Где казацкие привилегии? Король дал, королята отняли. Наливайко четвертован! Павлюк в медном быке сожжен! Еще не зажили раны, которые нам сабля
Жолкевского и Конецпольского нанесла! Слезы не высохли по убиенным, обезглавленным, на кол посаженным! И вот - гляди - что на небесах светит! -
Тут Хмельницкий показал в окошке пылающую комету. - Гнев божий! Бич божий!.. И коли суждено мне на земле бичом этим стать, да свершится воля
господня!
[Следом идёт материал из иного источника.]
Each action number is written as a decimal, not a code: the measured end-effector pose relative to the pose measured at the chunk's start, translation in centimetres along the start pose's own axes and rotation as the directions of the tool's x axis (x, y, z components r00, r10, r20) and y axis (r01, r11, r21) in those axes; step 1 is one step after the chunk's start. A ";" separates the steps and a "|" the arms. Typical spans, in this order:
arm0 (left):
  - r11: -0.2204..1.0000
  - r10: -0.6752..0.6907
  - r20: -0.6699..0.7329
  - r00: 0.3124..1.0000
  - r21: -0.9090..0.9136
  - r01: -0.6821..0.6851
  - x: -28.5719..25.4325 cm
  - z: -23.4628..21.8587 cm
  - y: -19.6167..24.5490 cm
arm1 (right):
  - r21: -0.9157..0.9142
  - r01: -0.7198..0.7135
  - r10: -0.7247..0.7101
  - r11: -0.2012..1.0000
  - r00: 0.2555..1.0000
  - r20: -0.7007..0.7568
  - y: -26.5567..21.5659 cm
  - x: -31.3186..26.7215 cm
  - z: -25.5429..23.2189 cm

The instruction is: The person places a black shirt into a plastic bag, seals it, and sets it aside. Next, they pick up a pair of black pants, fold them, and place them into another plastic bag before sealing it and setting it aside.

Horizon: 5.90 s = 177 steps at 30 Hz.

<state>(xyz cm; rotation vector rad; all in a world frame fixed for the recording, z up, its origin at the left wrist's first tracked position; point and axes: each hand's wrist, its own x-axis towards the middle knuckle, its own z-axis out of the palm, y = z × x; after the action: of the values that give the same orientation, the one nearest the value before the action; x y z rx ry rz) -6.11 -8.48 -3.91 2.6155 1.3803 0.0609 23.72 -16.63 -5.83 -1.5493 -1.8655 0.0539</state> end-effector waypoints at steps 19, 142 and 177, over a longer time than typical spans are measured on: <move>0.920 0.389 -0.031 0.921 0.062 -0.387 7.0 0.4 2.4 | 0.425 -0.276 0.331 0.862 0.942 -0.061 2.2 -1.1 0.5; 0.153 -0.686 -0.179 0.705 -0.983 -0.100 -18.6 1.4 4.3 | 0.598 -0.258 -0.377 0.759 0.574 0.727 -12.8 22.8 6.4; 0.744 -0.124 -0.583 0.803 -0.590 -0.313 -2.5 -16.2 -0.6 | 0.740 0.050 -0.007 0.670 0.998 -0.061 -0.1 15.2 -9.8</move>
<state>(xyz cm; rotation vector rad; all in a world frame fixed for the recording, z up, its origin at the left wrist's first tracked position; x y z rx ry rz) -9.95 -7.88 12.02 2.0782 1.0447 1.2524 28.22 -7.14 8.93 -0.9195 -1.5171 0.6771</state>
Я сие бремя на плечи принимаю.
Сказав это, он простер руки горе и весь, казалось, воспылал, точно огромный факел возмездия, и затрясся весь, а потом рухнул на лавку,
точно непомерной тяжестью предназначения своего придавленный.
Воцарилась тишина, нарушаемая только храпом Тугай-бея и кошевого, да еще в углу хаты жалобно пиликал сверчок.
Наместник сидел, опустив голову и, казалось, ища ответа на слова Хмельницкого, тяжкие, точно гранитные глыбы, но вот и он заговорил голосом
тихим и печальным:
- О, пусть бы все это и было правдой, но кто же ты такой, гетман, чтобы судьею и палачом себя поставить? Какая тебя жестокость, какая
гордыня подвигает? Зачем ты богу суда и кары не оставляешь? Я зла не защищаю, обид не одобряю, притеснений законом не нарекаю, но вглядись же в
себя, гетман! На утеснения от королят жалуешься, говоришь, что ни королю, ни закону повиноваться не желают, спесь их порицаешь, а разве сам ты
без греха? Сам разве не поднял руку на Речь Посполитую, закон и престол? Тиранство панов и шляхты видишь, но того видеть не желаешь, что, ежели
бы не их груди, не их брони, не их могущество, не их замки, не их пушки и полки, тогда бы земля эта, млеком и медом текущая, под стократ
тяжелейшим турецким или татарским ярмом стенала! Ибо кто бы защитил ее? Чьим это могуществом и покровительством дети ваши в янычарах не служат,
а жены в паскудные гаремы не похищаются? Кто заселяет пустоши, закладывает города и села, воздвигает храмы божьи?.